PROBLEM STATEMENT: Whenever the string "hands" turns up in a line below, that line should be copied.

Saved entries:
____
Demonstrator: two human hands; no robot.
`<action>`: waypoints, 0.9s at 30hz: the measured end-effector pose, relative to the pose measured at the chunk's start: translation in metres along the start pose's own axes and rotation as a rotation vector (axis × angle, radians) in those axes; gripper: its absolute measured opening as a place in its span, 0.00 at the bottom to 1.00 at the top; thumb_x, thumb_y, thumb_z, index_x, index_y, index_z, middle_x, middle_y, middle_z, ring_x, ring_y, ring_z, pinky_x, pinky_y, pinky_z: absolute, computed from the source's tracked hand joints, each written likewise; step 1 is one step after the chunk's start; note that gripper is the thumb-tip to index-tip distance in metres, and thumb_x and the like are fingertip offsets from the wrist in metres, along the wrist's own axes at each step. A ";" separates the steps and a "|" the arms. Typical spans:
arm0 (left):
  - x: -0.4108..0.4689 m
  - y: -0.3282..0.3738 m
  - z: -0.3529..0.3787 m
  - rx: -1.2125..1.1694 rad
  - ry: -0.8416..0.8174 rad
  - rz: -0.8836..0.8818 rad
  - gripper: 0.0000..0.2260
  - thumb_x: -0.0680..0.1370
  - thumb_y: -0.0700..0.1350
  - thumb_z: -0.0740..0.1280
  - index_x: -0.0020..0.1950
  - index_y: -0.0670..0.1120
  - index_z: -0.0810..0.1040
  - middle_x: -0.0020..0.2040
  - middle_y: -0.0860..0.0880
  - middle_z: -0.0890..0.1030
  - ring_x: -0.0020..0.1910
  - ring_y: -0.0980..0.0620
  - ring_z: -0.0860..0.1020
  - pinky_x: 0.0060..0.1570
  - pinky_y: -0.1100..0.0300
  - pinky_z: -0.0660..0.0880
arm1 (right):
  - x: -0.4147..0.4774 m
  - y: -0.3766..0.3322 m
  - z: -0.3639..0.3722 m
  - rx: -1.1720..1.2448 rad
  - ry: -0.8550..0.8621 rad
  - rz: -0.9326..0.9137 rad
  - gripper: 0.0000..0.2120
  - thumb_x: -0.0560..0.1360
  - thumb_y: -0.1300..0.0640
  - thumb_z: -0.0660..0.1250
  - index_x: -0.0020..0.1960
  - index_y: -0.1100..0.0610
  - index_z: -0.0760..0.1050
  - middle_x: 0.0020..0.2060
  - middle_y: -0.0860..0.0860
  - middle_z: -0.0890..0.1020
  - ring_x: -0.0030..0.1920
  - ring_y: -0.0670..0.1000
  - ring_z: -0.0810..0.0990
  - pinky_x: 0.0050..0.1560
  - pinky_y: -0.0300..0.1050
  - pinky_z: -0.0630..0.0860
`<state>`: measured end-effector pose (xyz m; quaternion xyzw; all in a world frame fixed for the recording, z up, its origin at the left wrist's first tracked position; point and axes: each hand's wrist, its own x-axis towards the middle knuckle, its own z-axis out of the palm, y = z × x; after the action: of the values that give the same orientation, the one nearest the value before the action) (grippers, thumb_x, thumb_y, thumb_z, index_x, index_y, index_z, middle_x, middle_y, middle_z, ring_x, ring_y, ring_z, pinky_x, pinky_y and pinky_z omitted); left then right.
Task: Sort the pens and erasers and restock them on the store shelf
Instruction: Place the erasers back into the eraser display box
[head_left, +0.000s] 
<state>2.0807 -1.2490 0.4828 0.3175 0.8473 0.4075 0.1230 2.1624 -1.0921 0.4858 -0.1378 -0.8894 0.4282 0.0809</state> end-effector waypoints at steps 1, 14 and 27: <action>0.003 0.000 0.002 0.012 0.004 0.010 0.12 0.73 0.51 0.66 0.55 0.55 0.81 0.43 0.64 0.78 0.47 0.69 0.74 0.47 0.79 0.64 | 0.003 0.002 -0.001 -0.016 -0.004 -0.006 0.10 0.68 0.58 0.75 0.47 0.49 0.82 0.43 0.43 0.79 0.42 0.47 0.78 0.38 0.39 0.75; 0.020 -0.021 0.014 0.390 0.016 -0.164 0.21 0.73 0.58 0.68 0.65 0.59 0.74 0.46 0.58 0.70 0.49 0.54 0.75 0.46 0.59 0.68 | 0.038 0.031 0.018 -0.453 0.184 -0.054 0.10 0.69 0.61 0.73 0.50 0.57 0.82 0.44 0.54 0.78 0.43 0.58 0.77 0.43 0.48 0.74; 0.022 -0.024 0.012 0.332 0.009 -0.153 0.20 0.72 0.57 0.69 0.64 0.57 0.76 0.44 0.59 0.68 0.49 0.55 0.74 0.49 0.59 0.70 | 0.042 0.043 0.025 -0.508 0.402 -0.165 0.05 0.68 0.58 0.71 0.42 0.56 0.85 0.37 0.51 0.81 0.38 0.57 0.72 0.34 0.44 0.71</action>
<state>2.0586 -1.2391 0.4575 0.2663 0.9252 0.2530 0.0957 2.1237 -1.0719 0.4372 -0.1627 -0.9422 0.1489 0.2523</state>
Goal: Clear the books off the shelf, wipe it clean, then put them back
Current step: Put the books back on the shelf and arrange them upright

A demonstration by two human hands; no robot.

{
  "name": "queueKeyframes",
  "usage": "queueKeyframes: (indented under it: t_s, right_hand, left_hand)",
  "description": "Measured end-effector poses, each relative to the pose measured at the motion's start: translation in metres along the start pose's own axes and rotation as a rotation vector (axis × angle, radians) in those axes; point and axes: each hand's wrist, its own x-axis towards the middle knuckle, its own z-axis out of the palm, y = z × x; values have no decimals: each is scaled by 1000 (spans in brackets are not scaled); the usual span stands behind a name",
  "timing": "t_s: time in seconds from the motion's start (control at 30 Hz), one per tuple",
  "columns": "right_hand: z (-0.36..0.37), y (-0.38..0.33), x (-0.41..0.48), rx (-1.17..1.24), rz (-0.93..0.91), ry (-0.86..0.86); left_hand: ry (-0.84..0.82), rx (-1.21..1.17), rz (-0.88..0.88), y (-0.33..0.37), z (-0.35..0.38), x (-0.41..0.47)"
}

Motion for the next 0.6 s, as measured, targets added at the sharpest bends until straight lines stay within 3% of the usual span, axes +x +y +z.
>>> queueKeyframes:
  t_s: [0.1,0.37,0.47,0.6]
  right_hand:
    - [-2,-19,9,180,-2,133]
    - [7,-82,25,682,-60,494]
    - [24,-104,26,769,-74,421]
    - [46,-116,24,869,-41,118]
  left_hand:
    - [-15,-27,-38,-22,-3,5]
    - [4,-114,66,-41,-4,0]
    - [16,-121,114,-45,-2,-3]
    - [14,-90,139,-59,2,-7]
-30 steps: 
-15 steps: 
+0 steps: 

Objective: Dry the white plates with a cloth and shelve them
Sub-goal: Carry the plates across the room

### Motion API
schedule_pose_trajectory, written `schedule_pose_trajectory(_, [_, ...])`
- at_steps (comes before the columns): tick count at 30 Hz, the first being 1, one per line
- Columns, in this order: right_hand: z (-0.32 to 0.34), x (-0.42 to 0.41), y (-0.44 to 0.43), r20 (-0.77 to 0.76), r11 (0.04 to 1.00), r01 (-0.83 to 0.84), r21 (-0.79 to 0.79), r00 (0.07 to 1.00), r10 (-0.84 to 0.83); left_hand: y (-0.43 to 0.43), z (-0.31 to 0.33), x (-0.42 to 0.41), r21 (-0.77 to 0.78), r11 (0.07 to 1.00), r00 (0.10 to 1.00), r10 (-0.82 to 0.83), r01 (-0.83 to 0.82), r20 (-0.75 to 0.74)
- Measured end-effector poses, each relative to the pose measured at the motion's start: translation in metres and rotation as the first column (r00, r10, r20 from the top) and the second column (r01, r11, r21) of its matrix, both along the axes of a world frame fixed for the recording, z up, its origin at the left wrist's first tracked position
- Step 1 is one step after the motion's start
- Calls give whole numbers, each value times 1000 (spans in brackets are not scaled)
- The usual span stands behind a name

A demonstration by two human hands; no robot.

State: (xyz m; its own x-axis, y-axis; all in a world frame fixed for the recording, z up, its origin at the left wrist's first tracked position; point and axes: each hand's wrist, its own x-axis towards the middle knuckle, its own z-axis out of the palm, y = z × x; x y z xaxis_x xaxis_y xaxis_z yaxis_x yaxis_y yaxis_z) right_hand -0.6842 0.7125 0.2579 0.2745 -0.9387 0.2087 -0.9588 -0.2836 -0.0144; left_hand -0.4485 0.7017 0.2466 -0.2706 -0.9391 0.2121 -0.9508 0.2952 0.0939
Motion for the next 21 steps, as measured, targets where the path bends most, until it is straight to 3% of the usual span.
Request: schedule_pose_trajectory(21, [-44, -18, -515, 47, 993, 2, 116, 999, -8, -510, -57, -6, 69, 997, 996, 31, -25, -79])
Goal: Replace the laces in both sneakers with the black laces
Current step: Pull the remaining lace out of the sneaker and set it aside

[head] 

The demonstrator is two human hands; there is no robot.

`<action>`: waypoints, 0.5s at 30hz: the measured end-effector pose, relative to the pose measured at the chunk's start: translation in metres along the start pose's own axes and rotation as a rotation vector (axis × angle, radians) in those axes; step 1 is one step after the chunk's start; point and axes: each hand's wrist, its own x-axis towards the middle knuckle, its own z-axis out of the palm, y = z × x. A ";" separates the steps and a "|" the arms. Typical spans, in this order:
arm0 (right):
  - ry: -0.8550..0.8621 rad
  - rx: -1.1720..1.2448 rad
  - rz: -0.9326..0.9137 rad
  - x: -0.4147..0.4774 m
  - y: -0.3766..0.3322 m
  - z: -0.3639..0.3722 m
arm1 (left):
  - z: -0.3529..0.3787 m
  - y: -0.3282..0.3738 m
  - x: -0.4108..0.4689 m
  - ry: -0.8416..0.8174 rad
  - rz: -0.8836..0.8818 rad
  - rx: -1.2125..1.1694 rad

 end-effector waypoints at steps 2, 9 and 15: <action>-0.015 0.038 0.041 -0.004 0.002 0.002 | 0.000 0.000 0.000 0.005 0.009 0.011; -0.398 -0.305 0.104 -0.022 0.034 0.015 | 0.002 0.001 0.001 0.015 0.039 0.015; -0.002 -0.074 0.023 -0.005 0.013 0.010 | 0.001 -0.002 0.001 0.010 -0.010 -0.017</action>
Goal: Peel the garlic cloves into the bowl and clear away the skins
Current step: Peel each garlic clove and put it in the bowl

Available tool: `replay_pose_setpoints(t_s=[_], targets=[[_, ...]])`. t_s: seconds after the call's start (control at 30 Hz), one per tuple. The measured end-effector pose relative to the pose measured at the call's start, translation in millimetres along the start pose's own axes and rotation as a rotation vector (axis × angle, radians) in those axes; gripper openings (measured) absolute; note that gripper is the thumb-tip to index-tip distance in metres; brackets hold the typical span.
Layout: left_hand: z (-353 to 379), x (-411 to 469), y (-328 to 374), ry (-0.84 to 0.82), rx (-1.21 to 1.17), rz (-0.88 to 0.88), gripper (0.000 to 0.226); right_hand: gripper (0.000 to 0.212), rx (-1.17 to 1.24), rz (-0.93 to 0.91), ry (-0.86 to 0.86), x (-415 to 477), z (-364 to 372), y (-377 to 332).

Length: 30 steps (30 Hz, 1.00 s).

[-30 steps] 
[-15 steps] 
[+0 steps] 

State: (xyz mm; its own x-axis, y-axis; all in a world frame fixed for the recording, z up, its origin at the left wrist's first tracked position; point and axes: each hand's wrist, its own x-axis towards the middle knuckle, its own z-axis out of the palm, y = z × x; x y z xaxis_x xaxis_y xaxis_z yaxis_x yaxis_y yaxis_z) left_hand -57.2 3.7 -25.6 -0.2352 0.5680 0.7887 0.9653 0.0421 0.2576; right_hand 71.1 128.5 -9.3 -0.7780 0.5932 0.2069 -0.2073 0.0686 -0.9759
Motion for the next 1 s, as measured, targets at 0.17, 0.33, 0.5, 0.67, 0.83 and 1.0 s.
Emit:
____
FINAL ANSWER:
Demonstrator: two human hands; no robot.
A demonstration by two human hands; no robot.
A demonstration by two human hands; no robot.
The demonstrator is two human hands; there is no robot.

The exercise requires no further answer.